• [EXERCISE BRIEF]
For every line of the material below, check for the string "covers" and return the line if it is there.
====== RECORDS TO USE
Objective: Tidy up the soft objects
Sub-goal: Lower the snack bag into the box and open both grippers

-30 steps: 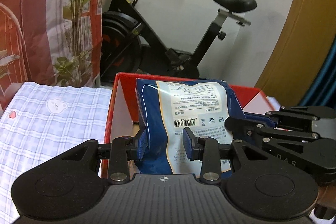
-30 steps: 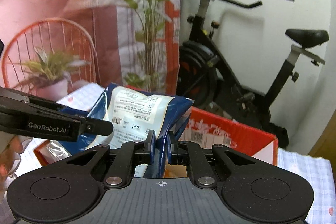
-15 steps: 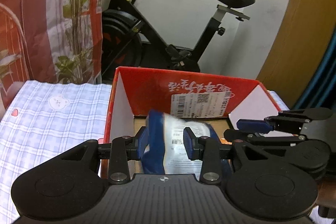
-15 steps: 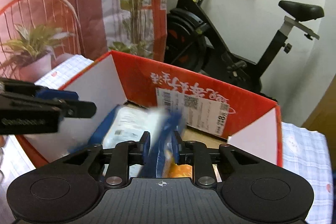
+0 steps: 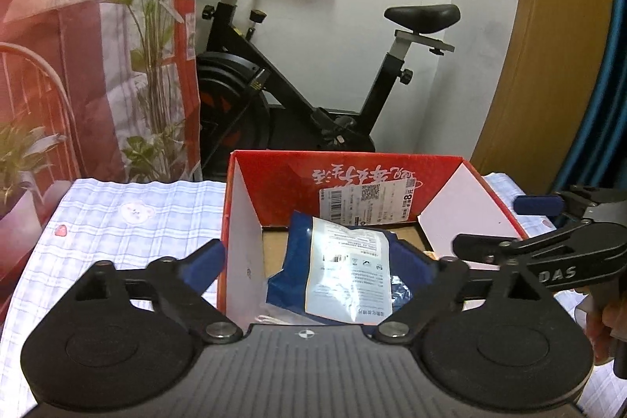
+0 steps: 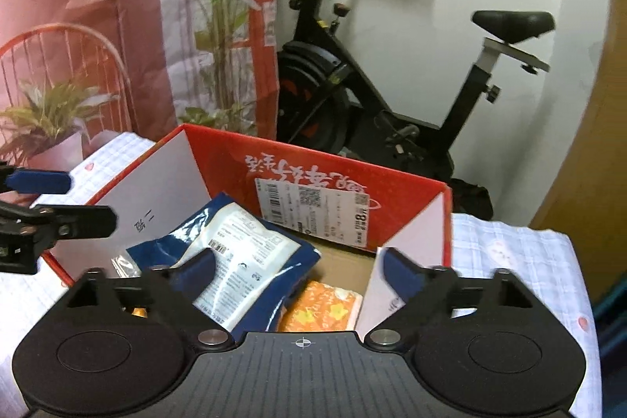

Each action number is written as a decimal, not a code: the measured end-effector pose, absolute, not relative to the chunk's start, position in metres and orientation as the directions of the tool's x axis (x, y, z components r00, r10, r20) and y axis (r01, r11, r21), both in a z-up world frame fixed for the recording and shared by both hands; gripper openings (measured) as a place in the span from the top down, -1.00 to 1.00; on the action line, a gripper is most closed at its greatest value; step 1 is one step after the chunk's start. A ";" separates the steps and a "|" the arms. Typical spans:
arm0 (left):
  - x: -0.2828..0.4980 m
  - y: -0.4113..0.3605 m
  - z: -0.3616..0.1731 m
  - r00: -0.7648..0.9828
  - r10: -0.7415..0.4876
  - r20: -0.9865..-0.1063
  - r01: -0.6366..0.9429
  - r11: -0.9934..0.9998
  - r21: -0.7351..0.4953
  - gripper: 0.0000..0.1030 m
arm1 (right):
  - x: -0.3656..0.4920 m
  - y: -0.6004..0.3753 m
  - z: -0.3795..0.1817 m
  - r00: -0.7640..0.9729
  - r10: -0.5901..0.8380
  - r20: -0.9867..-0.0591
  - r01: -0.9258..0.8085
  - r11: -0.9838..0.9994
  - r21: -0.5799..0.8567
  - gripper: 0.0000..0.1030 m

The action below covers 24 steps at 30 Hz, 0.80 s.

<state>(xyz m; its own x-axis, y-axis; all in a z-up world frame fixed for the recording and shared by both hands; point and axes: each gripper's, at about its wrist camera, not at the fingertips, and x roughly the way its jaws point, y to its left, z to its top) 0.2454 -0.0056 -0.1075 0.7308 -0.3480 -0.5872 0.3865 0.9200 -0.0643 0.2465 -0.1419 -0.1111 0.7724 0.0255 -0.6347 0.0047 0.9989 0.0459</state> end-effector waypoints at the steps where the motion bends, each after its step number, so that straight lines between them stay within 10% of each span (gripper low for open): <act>1: 0.244 -0.004 -0.106 0.732 -0.344 -0.588 0.383 0.922 -0.062 -0.88 | 0.243 -0.144 -0.109 0.775 0.021 -0.631 0.021 0.998 0.059 -0.99; 24: 0.147 0.031 -0.103 0.760 -0.303 -0.575 0.345 0.938 -0.039 -0.92 | 0.132 -0.143 -0.089 0.844 -0.026 -0.535 0.078 0.994 0.074 -0.99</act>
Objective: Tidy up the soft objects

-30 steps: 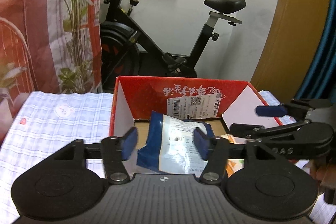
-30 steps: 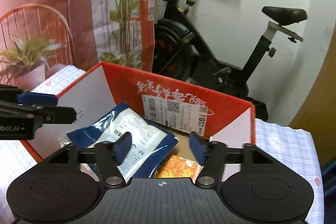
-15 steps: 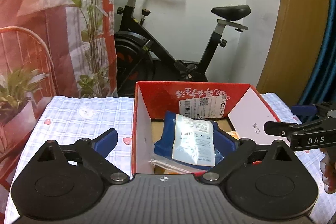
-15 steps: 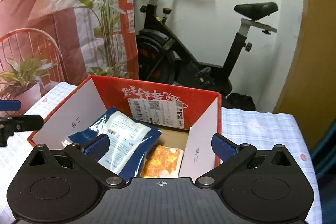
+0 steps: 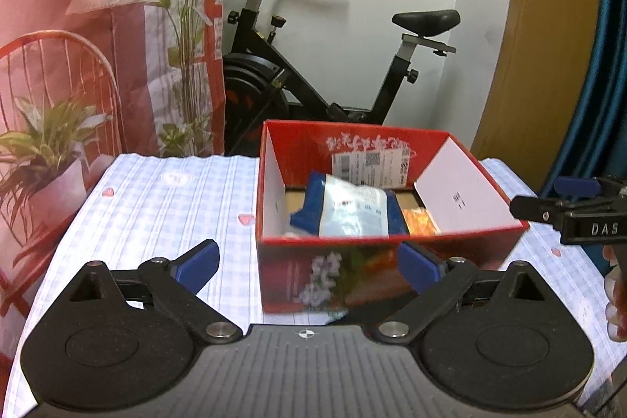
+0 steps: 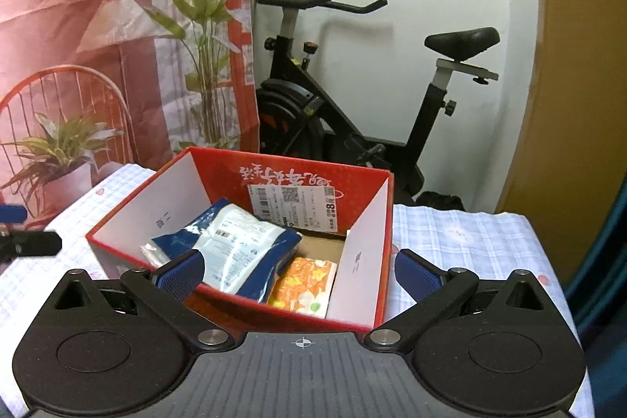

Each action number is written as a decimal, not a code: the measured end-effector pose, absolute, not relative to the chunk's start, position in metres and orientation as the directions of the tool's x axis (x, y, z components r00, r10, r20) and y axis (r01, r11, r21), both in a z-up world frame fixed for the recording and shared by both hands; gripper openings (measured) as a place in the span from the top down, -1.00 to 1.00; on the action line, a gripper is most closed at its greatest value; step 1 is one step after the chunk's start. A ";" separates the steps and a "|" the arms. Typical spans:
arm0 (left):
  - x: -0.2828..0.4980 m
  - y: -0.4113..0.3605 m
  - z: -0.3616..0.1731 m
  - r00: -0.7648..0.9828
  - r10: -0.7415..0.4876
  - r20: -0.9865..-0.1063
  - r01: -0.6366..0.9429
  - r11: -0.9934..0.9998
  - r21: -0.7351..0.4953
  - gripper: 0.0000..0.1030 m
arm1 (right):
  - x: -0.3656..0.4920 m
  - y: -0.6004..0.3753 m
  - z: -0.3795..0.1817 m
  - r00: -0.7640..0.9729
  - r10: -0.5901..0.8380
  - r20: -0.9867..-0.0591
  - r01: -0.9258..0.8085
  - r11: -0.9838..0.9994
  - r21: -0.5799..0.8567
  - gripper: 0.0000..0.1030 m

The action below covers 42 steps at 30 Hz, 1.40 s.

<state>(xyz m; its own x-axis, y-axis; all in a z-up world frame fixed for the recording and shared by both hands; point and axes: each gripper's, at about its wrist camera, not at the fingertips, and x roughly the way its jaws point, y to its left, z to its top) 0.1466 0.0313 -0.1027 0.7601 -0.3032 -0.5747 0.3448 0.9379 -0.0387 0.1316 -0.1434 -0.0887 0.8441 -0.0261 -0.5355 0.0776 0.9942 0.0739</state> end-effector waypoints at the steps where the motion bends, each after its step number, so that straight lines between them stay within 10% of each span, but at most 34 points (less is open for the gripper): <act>1: 0.142 0.031 -0.105 0.760 -0.301 -0.576 0.345 0.938 -0.035 -0.92 | 0.127 -0.143 -0.089 0.846 -0.026 -0.533 0.079 0.994 0.077 -0.99; 42: 0.080 0.047 -0.220 0.627 -0.340 -0.701 0.334 0.930 -0.152 -0.77 | -0.001 -0.087 -0.186 0.829 0.013 -0.559 0.055 0.993 0.104 -0.98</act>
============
• [EXPECTED ANSWER]
The action below covers 24 steps at 30 Hz, 0.80 s.
The action below covers 42 steps at 30 Hz, 1.40 s.

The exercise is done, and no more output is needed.